What does "legislative sausage making" mean?

14 Answers

  • Anonymous
    1 decade ago
    Favorite Answer

    It has nothing to do with pork, per se. It's a reference to the making of sausage being a messy, ugly process to see in action

  • prent
    Lv 4
    3 years ago

    Sausage Making Process

  • 6 years ago

    It was not Bismark, but John Godfrey Saxe

    from the source referenced below:

    "Laws, like sausages, cease to inspire respect in proportion as we know how they are made.

    As quoted in University Chronicle.
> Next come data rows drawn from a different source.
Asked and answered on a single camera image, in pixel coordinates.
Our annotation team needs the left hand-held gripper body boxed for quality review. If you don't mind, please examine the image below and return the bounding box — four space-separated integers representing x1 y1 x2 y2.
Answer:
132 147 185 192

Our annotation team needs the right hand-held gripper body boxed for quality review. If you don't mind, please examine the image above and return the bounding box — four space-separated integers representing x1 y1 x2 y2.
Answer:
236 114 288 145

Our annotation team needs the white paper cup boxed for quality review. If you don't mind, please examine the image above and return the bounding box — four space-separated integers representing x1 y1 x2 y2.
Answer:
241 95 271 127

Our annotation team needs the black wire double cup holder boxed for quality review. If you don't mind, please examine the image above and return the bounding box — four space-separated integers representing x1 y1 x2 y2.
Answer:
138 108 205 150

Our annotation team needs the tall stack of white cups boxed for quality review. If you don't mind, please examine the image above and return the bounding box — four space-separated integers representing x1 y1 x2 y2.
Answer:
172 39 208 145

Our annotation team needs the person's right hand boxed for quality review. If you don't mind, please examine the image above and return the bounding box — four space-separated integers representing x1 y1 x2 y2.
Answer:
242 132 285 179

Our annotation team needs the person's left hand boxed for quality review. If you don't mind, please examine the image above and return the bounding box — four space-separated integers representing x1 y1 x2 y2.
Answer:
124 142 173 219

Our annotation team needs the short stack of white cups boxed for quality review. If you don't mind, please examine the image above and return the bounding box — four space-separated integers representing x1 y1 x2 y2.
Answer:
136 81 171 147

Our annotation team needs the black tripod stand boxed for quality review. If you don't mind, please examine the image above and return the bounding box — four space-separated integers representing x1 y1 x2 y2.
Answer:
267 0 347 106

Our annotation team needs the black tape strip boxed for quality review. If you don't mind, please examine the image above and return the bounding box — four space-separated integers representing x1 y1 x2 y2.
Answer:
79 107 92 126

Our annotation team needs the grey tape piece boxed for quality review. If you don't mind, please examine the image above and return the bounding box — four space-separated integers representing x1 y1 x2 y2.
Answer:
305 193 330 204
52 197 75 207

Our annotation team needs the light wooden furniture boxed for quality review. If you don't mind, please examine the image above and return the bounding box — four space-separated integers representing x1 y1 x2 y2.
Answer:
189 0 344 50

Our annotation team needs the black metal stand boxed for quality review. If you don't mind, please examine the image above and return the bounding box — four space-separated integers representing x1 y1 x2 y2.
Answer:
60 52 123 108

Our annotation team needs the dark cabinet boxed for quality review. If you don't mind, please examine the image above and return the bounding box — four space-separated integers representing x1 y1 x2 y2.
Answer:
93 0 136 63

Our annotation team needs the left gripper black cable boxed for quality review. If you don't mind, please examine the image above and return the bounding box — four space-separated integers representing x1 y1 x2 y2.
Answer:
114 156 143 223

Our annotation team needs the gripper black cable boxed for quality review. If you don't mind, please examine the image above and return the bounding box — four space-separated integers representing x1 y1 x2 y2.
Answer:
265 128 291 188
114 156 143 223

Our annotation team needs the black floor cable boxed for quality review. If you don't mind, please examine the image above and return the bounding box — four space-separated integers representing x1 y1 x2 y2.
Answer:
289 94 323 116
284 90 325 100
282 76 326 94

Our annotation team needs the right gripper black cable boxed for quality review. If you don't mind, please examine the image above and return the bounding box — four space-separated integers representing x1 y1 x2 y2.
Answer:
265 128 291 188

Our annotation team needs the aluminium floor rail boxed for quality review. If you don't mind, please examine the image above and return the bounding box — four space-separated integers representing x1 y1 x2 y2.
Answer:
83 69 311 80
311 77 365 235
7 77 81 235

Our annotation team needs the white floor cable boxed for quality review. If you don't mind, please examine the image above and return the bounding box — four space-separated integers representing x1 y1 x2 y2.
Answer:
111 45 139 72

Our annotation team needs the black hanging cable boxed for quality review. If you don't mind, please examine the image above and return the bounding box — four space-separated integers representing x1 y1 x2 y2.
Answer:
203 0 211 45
University of Michigan (27 March 1869) books.google.de, Daily Cleveland Herald (29 March 1869), McKean Miner (22 April 1869), and "Quote... Misquote" by Fred R. Shapiro in The New York Times (21 July 2008); similar remarks have long been attributed to Otto von Bismarck, but this is the earliest known quote regarding laws and sausages, and according to Shapiro's research, such remarks only began to be attributed to Bismarck in the 1930s

  • Anonymous
    1 decade ago

    It's a derivative of an old saying from Bismarck, ca.1869: "Those who love sausage or legislation should NEVER watch either being made."

    It has to do with compromises, components, and recipes.

    That's Otto von Bismarck, by the way, first Chancellor of a unified Germany, speaking in Europe, not Harry Bismarck, who knew nothing about sausage or legislation.

    Despite coming from an ultra-right winger, the saying itself has no political identity. And "pork" and other American hog washes are only indirectly relevant.

    Source(s): Reality, where the illiterate and the reactionary can't even think of going.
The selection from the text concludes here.